In 2007 he became an associate professor in the History Department. His habilitation was from literature and culture sciences at the University of Szeged in September 2012. His thesis for being a Doctor of Science was defended in May 2014 with the title of An “Episode” from the Relations of Hungary and the Roman Holy See, The Appointment of Péter Pázmány as the archbishop of Esztergom (A Micro-political study).

Since 2012, he has had a research group employing many research fellows, which is supported by the Hungarian Academy of Sciences. The name of his research group since 2017 is MTA-PPKE Vilmos Fraknói Vatican Historical Research Group.
The early modern period (history of church, diplomacy, politics and culture), the history of the relations of Hungary and the Holy See, the historiography of the Hungarian research in the Vatican and the church history of philosophical attitudes of the 15–20th century are in the centre of his scientific interest.

As a professor he holds lectures, seminars and research seminars about the late Middle Ages to the 20th century on a graduate and post-graduate level. In number, he has 184 scientific publications. He established two series that he is still editing: the Collectanea Vaticana Hungariae from 2004, and the Collectanea Studiorum et Textuum from 2015. The former is an important forum of the methodical Hungarian research in the Vatican. It is also the heir of the Monumenta Vaticana Hungariae that was founded by Vilmos Fraknói.

== Professional service ==
He is a member of the editorial board of the Publikationen der ungarischen Geschichtsforschung in Vienna, which was founded by his initiative and active collaboration based on the sample of the Collectanea Vaticana Hungariae in 2009.
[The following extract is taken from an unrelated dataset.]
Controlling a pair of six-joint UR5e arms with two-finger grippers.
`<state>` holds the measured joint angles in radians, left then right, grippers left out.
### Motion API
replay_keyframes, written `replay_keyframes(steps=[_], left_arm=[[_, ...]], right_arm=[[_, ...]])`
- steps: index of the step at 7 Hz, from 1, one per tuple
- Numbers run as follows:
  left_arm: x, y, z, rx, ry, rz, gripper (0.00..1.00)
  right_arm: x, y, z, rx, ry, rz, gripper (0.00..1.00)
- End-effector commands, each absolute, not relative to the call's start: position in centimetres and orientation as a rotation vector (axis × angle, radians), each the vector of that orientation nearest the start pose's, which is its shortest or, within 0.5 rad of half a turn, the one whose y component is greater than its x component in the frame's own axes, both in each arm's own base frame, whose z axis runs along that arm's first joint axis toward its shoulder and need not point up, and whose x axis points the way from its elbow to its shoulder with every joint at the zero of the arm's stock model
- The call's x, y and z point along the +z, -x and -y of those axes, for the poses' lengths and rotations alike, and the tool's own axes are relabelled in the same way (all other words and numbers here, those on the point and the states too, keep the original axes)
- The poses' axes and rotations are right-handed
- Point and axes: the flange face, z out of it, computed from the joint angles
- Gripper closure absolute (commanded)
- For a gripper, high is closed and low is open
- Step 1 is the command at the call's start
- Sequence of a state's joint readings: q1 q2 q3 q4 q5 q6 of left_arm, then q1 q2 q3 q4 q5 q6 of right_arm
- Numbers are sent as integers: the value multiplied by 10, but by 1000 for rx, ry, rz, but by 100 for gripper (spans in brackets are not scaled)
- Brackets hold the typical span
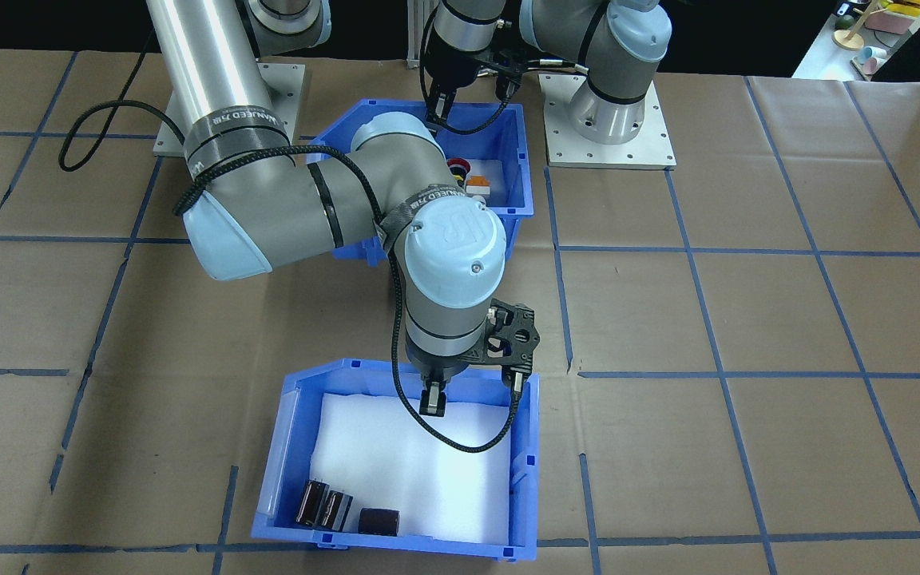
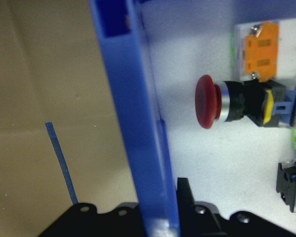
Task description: Place button box in front
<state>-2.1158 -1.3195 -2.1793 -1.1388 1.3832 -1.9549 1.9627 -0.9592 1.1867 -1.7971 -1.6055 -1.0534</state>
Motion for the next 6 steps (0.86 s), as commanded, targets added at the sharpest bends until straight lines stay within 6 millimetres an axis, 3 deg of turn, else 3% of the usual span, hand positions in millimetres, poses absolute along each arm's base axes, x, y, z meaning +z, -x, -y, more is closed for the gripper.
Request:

His studies were published in dignified Hungarian and international journals and annals. (For instance: Archivum Historiae Pontificiae, Quellen und Forschungen aus Italienischen Archiven und Bibliotheken, Römische Quartalschrift für Christliche Altertumskunde und Kirchengeschichte, Römische Historische Mitteilungen, Dall’Archivio Segreto Vaticano. Miscellanea di testi, saggi e inventari, Miscellanea Bibliothecae Apostolicae Vaticanae.) He participated in numerous Hungarian and international conferences (such as in Rome, Vienna, Madrid, Berlin and Prague).

He himself has organized many conferences, for instance the one in 2013, The Papacy and the local churches (16th–20th centuries) with the participation of many foreign researchers.

His outstanding scientific work in the field of church history was honoured by the Hungarian state with the Vilmos Fraknói Prize in 2016.